Al cabo de unos minutos, el pony soltó un bufido y Viviana se asustó, estallando en llanto.


–Ya está –Pedro las bajó de la silla–. Se acabó el paseo. Vamos a elegir el árbol antes de que empiece a nevar.


–De eso nada. Primero hay que ver a Papá Noel –Paula continuó haciendo fotos–. ¿Verdad que son la cosa más mona que hayas visto nunca?


–Apuesto a que estas niñas quieren sonajeros nuevos para Navidad –la estruendosa risa de Papá Noel aterrorizó a Vanesa.


–Y ahora que las dos han sido concienzudamente traumatizadas, ¿podemos acabar con esto?


–¿A ti qué te pasa? –susurró Paula para que Papá Noel no la oyera.


–No me gustan estas cosas, eso es todo.


–¿A qué te refieres? –ella tomó a Vanesa en brazos.


–Todo este numerito.


–No sabía que no te gustara la Navidad –Paula contempló el horizonte, cada vez más negro.
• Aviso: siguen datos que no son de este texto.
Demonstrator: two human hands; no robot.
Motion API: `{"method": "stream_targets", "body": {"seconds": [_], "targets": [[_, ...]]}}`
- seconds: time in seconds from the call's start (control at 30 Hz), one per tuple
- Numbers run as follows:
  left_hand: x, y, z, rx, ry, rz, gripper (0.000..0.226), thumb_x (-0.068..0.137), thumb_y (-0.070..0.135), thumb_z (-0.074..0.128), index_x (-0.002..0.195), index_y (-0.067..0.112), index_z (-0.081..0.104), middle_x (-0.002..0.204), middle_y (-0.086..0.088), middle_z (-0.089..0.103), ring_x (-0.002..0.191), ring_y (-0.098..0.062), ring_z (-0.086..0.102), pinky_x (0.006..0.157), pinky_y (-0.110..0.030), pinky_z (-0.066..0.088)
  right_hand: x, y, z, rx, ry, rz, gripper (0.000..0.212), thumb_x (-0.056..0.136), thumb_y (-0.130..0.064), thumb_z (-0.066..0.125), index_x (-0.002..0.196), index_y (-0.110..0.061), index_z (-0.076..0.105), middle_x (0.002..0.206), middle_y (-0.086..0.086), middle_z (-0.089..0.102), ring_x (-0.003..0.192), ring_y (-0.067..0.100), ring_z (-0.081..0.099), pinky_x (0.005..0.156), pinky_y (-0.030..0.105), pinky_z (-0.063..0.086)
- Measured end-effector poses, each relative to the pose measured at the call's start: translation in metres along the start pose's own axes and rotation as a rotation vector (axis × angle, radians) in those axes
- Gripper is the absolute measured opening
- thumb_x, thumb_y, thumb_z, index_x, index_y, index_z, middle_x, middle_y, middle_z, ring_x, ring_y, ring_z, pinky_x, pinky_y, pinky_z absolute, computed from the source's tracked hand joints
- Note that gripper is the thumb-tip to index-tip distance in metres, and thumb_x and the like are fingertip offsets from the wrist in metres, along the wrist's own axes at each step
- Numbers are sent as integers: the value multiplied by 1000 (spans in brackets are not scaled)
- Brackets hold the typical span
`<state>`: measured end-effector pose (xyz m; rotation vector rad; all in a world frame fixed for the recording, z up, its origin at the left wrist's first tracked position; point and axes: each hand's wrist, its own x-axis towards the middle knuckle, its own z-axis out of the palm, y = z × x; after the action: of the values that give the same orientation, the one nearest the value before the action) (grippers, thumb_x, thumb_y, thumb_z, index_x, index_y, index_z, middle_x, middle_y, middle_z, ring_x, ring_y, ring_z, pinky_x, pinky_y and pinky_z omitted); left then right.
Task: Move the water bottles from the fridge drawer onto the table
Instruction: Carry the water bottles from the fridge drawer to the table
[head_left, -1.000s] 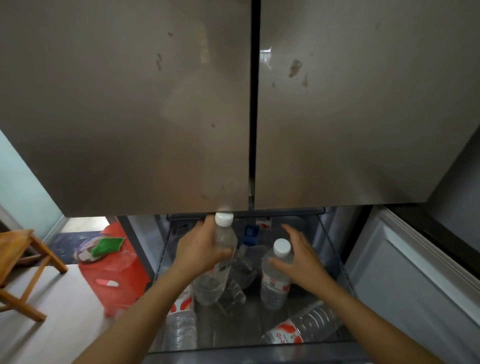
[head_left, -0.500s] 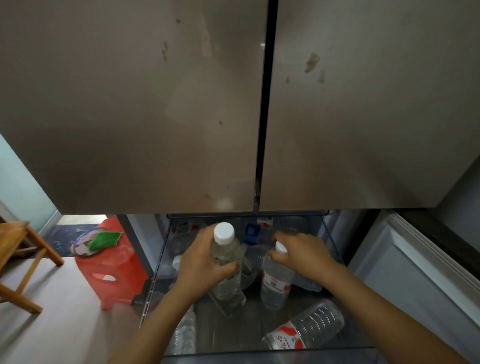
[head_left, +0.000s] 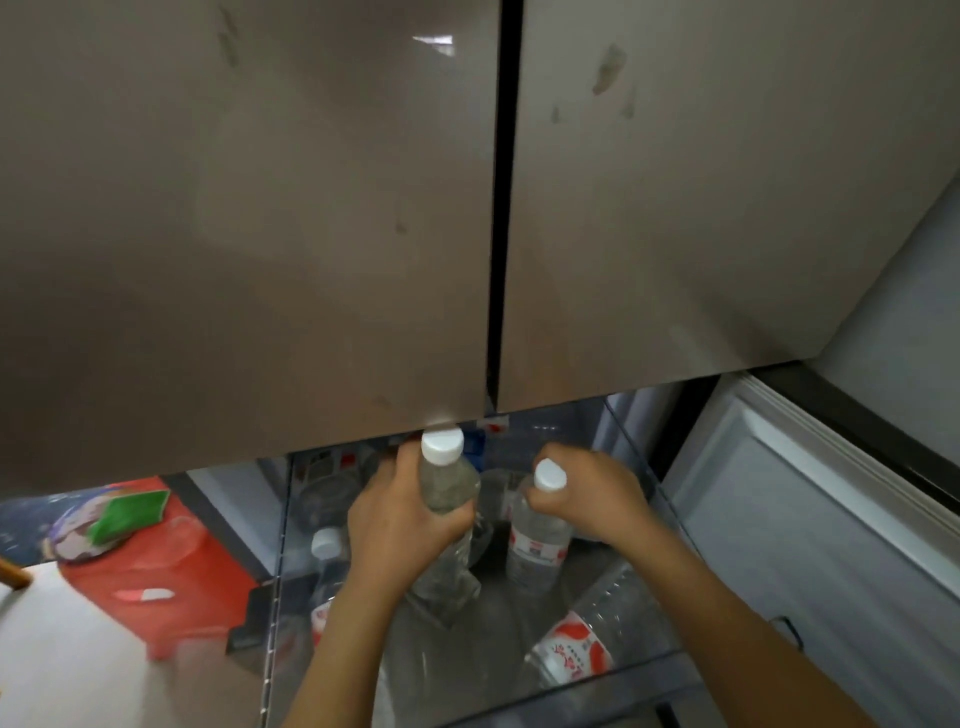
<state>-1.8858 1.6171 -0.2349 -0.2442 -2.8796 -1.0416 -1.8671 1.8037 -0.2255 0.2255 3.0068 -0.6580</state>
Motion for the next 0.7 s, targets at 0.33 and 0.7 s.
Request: {"method": "stream_targets", "body": {"seconds": [0.33, 0.7], "targets": [[-8, 6, 1, 43, -34, 58, 69, 71, 34, 72, 128, 20, 37, 121, -9, 51, 105, -34, 54, 79, -40, 44, -46, 10, 0, 49, 173, 186, 33, 81, -39, 61, 104, -15, 56, 100, 3, 64, 89, 21, 59, 66, 25, 39], [-84, 77, -31, -96, 289, 193, 68, 71, 19, 76, 129, 15, 41, 125, -9, 49, 111, -28, 51, 86, -42, 43, -123, 13, -106, 92, 548, -78, 35, 82, -42, 61, 101, -13, 61, 96, 5, 63, 78, 16, 50, 64, 28, 39]]}}
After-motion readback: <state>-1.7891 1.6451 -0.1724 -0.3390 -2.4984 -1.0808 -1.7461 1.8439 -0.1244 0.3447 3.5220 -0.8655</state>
–No es nada personal, pero mamá murió una semana antes de Navidad y, desde entonces, el recuerdo anula todo lo demás.


–Espero que no me tomes por loca, pero ¿nunca se te ha ocurrido elaborar nuevos recuerdos? Pasaste unas cuantas Navidades con nosotros, y parecías muy contento.


–Porque Melisa siempre me estaba dando la lata para que sonriera –bufó él.


–Lo siento –lo cierto era que Paula recordaba al niño siempre triste. Ella le tomó una mano.


–¿Ves algo que te guste?


–Un cambio de tema muy hábil –Paula se puso de puntillas y lo besó–. ¿Qué te parece si estas Navidades recuerdas los momentos felices con tu madre? Mejor aún, ¿qué te parece si hacemos que estas sean tan perfectas que querrás volver a celebrarla una y otra vez?


–Eres demasiado buena –él la abrazó–. No te merezco.


–Es verdad –bromeó ella–, pero de momento estamos aquí los dos con esos adorables angelitos. ¿Qué tal si fingimos ser una familia?


–¿Eso te gustaría?


Paula tragó nerviosamente. No tenía ni idea de qué quería, aparte de estar con ese hombre. Si él la seguía en el estúpido juego, sería eso, un estúpido juego. Pasado Año Nuevo se marcharía. Y ni siquiera sería una ruptura verdadera. ¿Cómo reclamar a un hombre que jamás había sido suyo?


Y para empeorarlo todo, como siempre sucedía en una pequeña ciudad, el abrazo tuvo testigos. El cliente habitual del bar, Rufus, al parecer trabajaba en la granja y recortaba un arbolito mientras la señalaba con un dedo.